Deep into time and space, the James Webb Space Telescope studies the luminous galaxy GN-z11. When NASA’s Hubble Space Telescope initially detected the galaxy, it was the youngest and most distant ever observed. Because of how bright it is, it challenged scientists trying to find out why. Thanks to the Webb Telescope, scientists are uncovering some of those secrets.

Most Distant Black Hole Ever Found

Picture shows GN-z11 at the bottom right of GOODS-North field of galaxies; Photo: NASA

The team studying GN-z11 with Webb found evidence of a central, supermassive black hole rapidly consuming matter. This is the first time finding evidence that the galaxy is hosting a supermassive black hole. This finding also makes it the farthest active supermassive black hole ever spotted.
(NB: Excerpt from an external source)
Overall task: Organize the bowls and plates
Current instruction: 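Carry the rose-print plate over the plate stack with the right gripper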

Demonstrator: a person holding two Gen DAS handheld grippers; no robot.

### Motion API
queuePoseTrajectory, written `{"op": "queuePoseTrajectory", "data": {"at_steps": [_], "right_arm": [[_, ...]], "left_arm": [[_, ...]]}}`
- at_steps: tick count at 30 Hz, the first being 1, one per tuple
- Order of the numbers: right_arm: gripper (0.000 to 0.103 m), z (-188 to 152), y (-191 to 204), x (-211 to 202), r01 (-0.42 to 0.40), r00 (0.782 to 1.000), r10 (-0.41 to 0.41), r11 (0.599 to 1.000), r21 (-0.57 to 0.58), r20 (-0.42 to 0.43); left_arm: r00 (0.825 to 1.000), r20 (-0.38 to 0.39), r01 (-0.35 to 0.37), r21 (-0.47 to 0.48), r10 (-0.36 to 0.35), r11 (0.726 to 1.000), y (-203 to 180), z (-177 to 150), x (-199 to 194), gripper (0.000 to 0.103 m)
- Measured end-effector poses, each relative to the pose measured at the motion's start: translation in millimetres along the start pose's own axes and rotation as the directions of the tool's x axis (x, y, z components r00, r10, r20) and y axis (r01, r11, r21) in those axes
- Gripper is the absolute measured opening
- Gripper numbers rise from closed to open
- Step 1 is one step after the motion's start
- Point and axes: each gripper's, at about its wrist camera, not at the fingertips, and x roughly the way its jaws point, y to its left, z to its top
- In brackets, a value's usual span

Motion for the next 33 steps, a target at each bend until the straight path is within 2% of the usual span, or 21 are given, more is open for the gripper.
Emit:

Principal investigator with the Cavendish Laboratory Roberto Maiolino said, “We found extremely dense gas that is common in the vicinity of supermassive black holes accreting gas.” Maiolino explained how it’s the first time researchers uncovered evidence like this. “These were the first clear signatures that GN-z11 is hosting a black hole that is gobbling matter.”


Why GN-z11 Is So Bright

Maiolino and his team used the Webb Telescope to discover a couple of different elements that make GN-z11 so bright. There are indications of ionized chemical elements near GN-z11. These elements are typically found near accreting supermassive black holes. Additionally, there is a powerful wind coming from the galaxy. Winds with high velocities are typically driven by processes associated with supermassive black holes that are rapidly consuming matter.

Together, the evidence shows that GN-z11 hosts a 2-million-solar-mass, supermassive black hole. Because it’s in an active phase of eating matter, it gives off bright lights.

Pristine Gas Clump

Graphic shows evidence of clump of helium gas in GN-z11’s halo; Photo: NASA

A second team, also led by Maiolino, used the Webb Telescope’s NIRSpec (Near-Infrared Spectrograph) to find a gaseous clump of helium in GN-z11’s halo. Researchers are intrigued by the helium clump’s condition. Maiolino said, “The fact that we don’t see anything else beyond helium suggests that this clump must be fairly pristine.” Researchers theorized pockets of pristine gas in the halo may collapse and create Population III star clusters. These are first-generation stars formed entirely from helium and hydrogen.

Scientists say finding the stars is one of the main goals of astrophysics. They’ve never seen these stars before and they expect them to be very big, bright, and hot. The team believes the formation of the first stars and galaxies marks a fundamental shift in cosmic history. In that history, the universe evolved from a dark and relatively simple state into the complex environment we see today.

Maiolino and his teams want to explore GN-z11 in depth in future Webb observations. They want to strengthen their case for the Population III stars possibly forming in its halo.